- Directions for this task
Please transcribe the listing below in full and word for word, without its pictures.

- Data segment
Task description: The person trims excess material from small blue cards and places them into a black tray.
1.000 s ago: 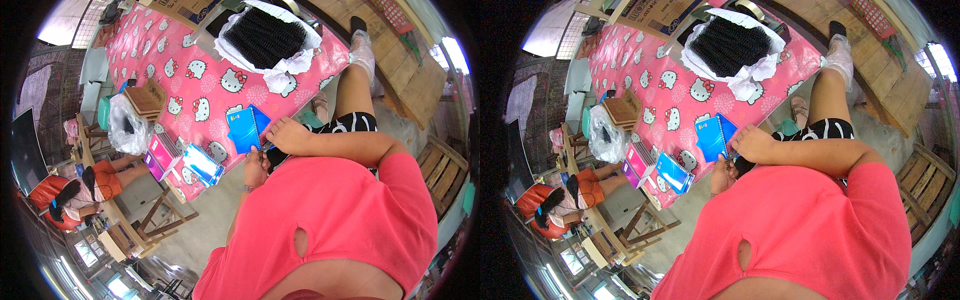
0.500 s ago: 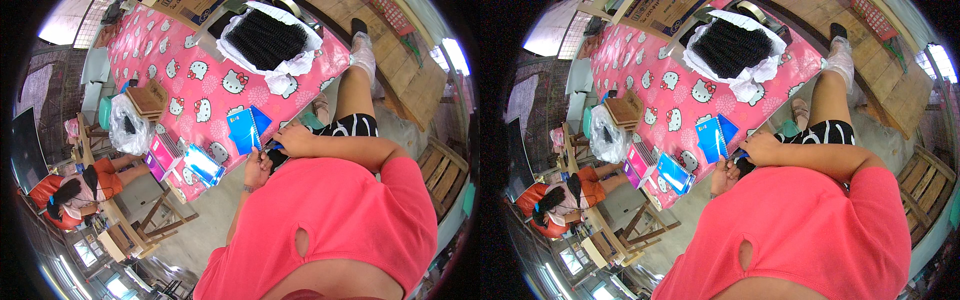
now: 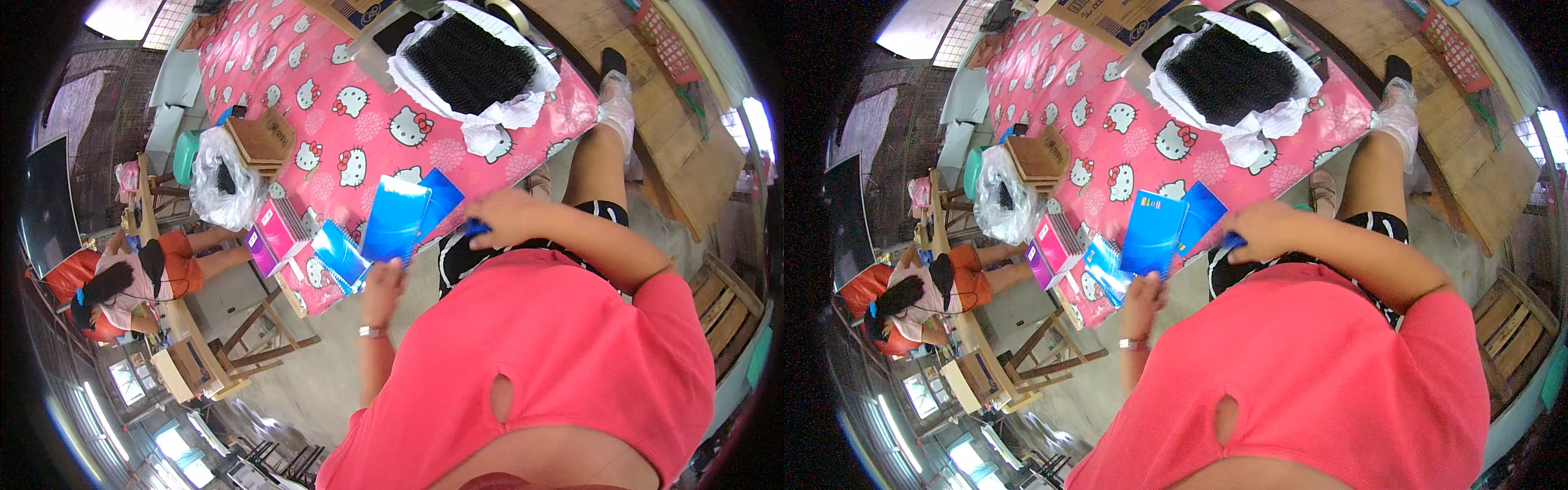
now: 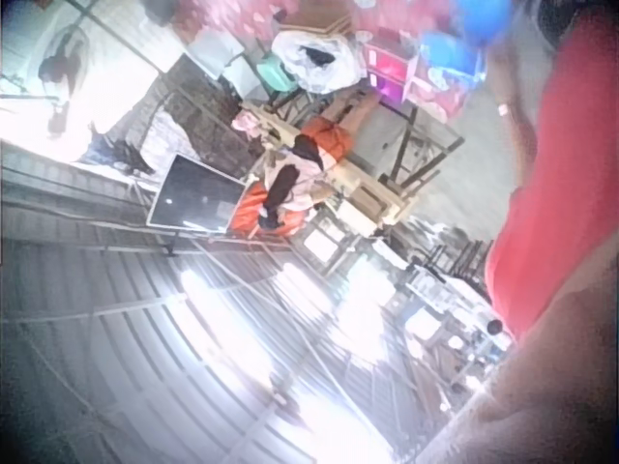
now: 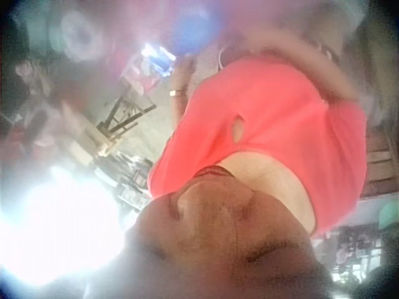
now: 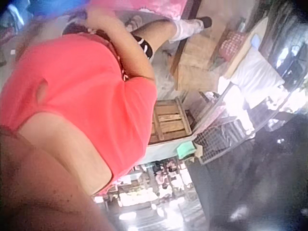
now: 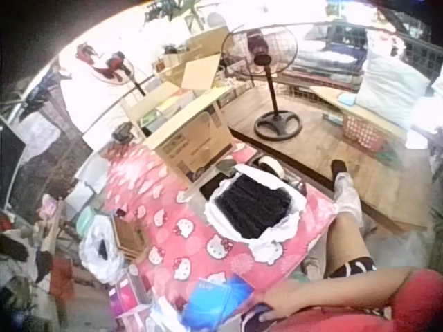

- Exercise solution
Task description: The person trims excess material from small blue cards and places them into a black tray.
1.000 s ago: 
0.500 s ago: 
now: 
now: 
now: 
now: 
now: 

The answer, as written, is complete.